まちなかアジトのススメ

(有)ハートビートプラン 泉 英明

 今、あるまちの面白いプロジェクトに関わっています。まちなかの活性化のため、興味のある人達にまちなか居住、まちなかアジトを持つ楽しみをPRすることです。主なターゲットは若者・DINKS、リタイヤ前後世代です。

 日頃の暮らしの中でよく感じるのは、ますますグローバルな世の中になり、世界のどこに行っても本当にわくわくするものを手に入れられなくなっている。本当にわくわくすることは、実は自分の頭の中から、仲間との話の中から、新たに創り出すことの中にあるのではないか、ということ。新たなものは、自分と異なる価値観や様々な人との出会いから生み出されていることは確かだろう。それには、多様な生活スタイルや業種、それをいろいろな形で発信する人が集まっているところがいい。今それがあるのはまちなかではないか、そこでコトを起こそうという提案です。 まちなかの活性化を考えることは、計画性のない都市拡大を抑え、山林や田園地域の保全、原風景の継承を考えることにもつながるのではないかと思っています。
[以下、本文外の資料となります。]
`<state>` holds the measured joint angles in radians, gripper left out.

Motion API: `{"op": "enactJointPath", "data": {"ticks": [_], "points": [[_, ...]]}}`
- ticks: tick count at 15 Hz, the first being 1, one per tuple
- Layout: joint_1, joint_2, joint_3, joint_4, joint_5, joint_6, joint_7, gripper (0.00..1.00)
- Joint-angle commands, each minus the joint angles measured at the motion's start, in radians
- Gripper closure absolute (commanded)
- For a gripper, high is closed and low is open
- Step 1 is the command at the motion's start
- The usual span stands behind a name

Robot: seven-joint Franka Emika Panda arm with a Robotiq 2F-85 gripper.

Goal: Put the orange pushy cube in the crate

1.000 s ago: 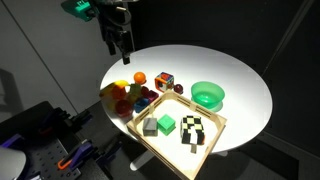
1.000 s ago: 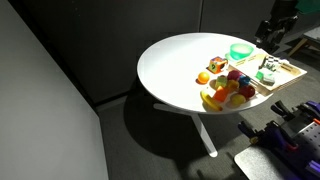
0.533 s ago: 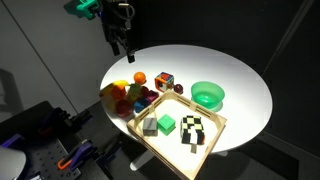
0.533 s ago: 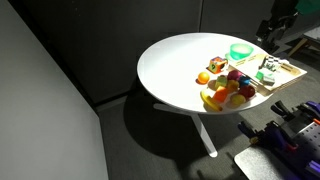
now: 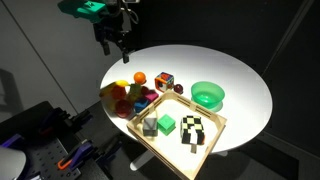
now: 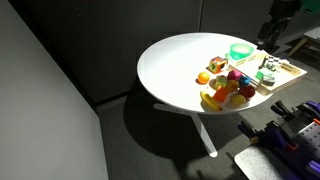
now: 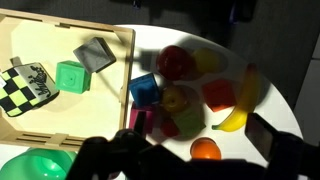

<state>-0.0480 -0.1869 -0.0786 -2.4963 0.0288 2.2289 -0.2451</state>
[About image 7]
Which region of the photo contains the yellow banana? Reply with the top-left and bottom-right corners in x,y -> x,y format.
211,62 -> 261,133

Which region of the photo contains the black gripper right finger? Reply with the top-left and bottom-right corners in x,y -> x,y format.
244,112 -> 320,180

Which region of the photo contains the green cube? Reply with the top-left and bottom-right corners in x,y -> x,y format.
54,60 -> 92,95

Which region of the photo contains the yellow lemon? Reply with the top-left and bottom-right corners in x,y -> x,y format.
192,47 -> 221,75

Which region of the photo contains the black yellow checkered plush cube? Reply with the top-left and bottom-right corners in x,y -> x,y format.
0,62 -> 61,118

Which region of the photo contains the pink cube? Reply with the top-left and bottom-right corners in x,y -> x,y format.
128,102 -> 158,135

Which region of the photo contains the blue cube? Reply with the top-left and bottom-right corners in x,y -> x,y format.
128,72 -> 162,108

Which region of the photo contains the grey cube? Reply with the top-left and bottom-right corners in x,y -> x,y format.
72,36 -> 118,74

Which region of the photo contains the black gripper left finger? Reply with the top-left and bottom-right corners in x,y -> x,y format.
65,110 -> 188,180

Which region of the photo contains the wooden crate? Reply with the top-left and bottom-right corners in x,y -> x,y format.
0,8 -> 136,152

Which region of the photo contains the red apple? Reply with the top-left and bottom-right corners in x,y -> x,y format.
155,44 -> 196,81

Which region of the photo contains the green plastic bowl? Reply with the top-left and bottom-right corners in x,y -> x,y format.
0,147 -> 78,180

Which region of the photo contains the orange red cube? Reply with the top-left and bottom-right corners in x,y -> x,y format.
201,78 -> 238,113

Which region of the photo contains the small yellow apple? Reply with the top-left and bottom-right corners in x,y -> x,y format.
160,84 -> 190,114
 まちなかにこだわって暮らしている人達を発掘し、いろいろ意見交換をしました。「まちなかアジト×RENOVATION」というコンセプトで冊子にまとめ、PRすることとなりました。登場人物は、まちなかに住居や事務所を構える、仲間と隠れ家を持つ、行きつけのお店を持つなど様々なアジトを持ち、楽しく棲みついている人達です。まちなかにアジトを持つことを通じて、自分の生活・人生をリノベーション、既存建物をリノベーションされています。

 リタイヤ生活を多趣味に過ごし、会社勤務時代より忙しいという初老男性、定年後もできる仕事、そして現在の昼の仕事と両立しながら60歳までにスキルを高められる仕事をと考え抜いた結果、バーを始めた中年男性、仕事で単身赴任でまちに来て、様々な活動に関わっているうちにかけがえのない友ができ奥さんも呼んで移住した夫婦、入居者のいない幽霊ビルの再生を大家さんに託され、クリエーター仲間を呼び寄せ自分らでこつこつ改修し今は空室待ちの状態にまでした若者、オフィスビルのワンフロアを借り、自作のシャワールームを設置、多彩な趣味の空間として活用しながら仲間とホームパーティーも楽しんでいる若者、閉館した映画館をライブハウスとして生まれ変わらせたプロデューサーなど、みなさん自分の想像力・創造力を最大限に発揮されていました。

 大阪のまちなかは、マンション建設ラッシュで人口が増え都心回帰と言われていますが、新たなコトにつながっているかどうかは疑問です。また、大阪を動かしている人達は、まだまだ阪神間、北摂、奈良に好んで住んでいるのではないでしょうか。そのまちが好きな人、まちを動かしたいと思っている人、動かせる人がまちなかにアジトを持ち、そこに住み、そこでコトを起こすようになれば、まちは輝いてくると思います。 かくなる私も微力ながらそれに寄与できるよう、天六にアジトを構えて実験中。人の集まるおうちを目指し、古い木造建物を賃借してこつこつ大工仕事にはげんでいます。一緒に鍋のできるご近所さん募集中!